End of experiment…or,
Second best: come as close as you can to parity using as many similarities as possible like more or less the same temperature stations under the same conditions, say rural ones untainted by urbanisation. Then consider the amount of temperature measuring points in regards to the difference between say hourly thermometer readings and 5 min electronic S screen readings filtering out the lows and especially highs.
I know, it’s messy. But keep it local as you cannot establish global means.
Then you can look at 1979 as a starting point w satellites and all the other measuring stations doing the same thing.
But, be sure to remember that each satellite that is sent up has its instruments “calibrated” to read, as closely as possible, the same “temperature” that the thermometers on the ground read.
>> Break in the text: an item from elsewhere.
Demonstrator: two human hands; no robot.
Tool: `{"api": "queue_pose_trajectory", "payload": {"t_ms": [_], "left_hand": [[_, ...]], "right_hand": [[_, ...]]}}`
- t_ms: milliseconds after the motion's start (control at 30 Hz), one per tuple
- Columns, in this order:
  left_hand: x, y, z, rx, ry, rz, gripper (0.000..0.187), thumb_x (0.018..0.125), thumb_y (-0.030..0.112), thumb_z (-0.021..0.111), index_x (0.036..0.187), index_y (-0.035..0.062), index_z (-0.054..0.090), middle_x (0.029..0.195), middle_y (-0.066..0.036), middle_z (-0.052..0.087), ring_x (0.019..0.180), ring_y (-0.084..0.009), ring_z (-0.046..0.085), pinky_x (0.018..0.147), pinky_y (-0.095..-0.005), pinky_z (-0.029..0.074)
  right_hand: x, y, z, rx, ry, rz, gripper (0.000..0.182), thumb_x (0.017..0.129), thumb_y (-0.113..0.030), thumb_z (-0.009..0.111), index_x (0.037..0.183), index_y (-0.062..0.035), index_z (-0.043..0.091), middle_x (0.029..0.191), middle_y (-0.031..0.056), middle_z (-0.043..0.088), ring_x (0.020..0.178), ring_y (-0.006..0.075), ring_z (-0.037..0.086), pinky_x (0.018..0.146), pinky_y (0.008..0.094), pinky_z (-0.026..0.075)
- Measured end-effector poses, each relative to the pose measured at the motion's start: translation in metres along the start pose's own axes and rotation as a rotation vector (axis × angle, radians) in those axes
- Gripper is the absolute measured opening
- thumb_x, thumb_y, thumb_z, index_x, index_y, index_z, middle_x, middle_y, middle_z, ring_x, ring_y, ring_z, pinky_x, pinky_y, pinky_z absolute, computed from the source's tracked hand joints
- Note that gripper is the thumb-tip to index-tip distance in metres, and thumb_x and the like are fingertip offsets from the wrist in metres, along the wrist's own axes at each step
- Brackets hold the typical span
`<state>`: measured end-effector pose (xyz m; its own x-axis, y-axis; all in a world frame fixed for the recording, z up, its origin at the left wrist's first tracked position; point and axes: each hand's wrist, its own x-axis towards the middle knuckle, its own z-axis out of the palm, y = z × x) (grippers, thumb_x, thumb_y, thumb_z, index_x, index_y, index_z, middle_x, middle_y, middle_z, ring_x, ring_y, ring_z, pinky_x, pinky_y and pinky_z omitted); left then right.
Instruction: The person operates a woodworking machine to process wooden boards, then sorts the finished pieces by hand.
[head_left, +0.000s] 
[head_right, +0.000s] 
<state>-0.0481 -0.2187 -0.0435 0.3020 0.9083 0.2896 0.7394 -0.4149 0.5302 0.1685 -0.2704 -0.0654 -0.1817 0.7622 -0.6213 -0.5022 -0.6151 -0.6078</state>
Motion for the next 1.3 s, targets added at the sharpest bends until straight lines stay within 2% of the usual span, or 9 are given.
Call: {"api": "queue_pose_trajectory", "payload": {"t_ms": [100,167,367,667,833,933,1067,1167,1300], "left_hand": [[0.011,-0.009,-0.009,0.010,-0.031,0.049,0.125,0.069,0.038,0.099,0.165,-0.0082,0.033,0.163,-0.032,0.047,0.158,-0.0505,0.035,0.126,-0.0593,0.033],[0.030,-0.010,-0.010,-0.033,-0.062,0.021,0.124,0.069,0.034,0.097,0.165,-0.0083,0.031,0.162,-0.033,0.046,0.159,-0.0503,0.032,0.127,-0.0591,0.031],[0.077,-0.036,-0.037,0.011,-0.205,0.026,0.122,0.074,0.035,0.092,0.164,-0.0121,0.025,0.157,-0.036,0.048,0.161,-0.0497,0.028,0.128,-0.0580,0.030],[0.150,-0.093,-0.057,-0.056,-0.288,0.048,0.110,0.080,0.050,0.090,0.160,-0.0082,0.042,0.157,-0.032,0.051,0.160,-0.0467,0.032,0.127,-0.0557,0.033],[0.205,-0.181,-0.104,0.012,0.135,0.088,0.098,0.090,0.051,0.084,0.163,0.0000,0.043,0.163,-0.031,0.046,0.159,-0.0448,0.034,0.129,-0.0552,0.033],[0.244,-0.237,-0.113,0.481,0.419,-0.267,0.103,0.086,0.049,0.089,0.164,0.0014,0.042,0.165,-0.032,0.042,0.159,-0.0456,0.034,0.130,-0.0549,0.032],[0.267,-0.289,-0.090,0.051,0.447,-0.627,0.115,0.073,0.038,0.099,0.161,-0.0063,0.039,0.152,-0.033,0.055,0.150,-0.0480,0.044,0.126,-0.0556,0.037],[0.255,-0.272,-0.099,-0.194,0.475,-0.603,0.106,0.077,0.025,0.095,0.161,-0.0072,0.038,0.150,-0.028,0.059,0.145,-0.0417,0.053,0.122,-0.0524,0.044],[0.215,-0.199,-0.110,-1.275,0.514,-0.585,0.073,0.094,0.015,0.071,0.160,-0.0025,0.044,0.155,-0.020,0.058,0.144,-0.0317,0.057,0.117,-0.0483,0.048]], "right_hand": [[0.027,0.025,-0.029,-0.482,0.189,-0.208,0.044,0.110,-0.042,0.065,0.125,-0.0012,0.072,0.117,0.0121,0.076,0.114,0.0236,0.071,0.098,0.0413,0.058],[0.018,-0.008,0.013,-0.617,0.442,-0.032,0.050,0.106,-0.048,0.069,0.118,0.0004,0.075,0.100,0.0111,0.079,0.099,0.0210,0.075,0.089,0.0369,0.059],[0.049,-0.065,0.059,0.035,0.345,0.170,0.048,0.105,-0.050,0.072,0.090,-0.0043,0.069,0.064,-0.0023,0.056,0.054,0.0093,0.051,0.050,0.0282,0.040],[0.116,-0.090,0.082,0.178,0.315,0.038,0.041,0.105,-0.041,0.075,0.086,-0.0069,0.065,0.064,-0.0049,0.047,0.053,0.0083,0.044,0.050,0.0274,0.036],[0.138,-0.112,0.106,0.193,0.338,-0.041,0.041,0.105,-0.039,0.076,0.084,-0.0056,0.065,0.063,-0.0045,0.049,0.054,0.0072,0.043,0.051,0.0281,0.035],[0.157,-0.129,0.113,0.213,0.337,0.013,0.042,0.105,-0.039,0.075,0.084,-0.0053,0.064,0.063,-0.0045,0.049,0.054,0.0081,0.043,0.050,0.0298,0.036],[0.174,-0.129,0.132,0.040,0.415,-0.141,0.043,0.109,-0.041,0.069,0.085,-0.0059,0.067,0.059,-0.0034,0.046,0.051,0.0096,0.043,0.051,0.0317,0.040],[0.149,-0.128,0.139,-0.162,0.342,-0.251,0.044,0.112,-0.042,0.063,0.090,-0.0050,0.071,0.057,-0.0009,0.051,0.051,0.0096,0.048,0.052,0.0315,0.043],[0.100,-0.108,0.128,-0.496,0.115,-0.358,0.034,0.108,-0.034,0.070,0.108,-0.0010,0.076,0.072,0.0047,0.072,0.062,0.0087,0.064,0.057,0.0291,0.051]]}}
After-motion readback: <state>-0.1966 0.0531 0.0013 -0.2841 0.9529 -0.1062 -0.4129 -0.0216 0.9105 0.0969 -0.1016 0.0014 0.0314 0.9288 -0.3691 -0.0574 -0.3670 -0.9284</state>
In my experience people who produce numbers with improbable accuracy are either dilettantes who have no idea about the actual accuracy of the measurements or complete crackpots.
Here’s the closest I’ve been able to find to original data: https://archive.org/details/worldweatherreco0001clay
i would like to give two examples of the crazy botching of data by the UK Met Office – there are lots more but for now.
https://tallbloke.wordpress.com/2025/09/29/wye-2nd-addendum-how-round-up-kills-data-accuracy/
Then consider this which will be followed up soon with 4 year comparisons showing massive error bars (double digit celsius – yes really)
https://tallbloke.wordpress.com/2025/09/26/rothamsted-addendum-a-study-into-rising-mean-minimum-temperatures-using-comparative-data/
From the U.S. ASOS manual.
Sound familiar?
Thanks for that Jim, I shall refer to that in future posts over on the Talkshop. And yes very familiar!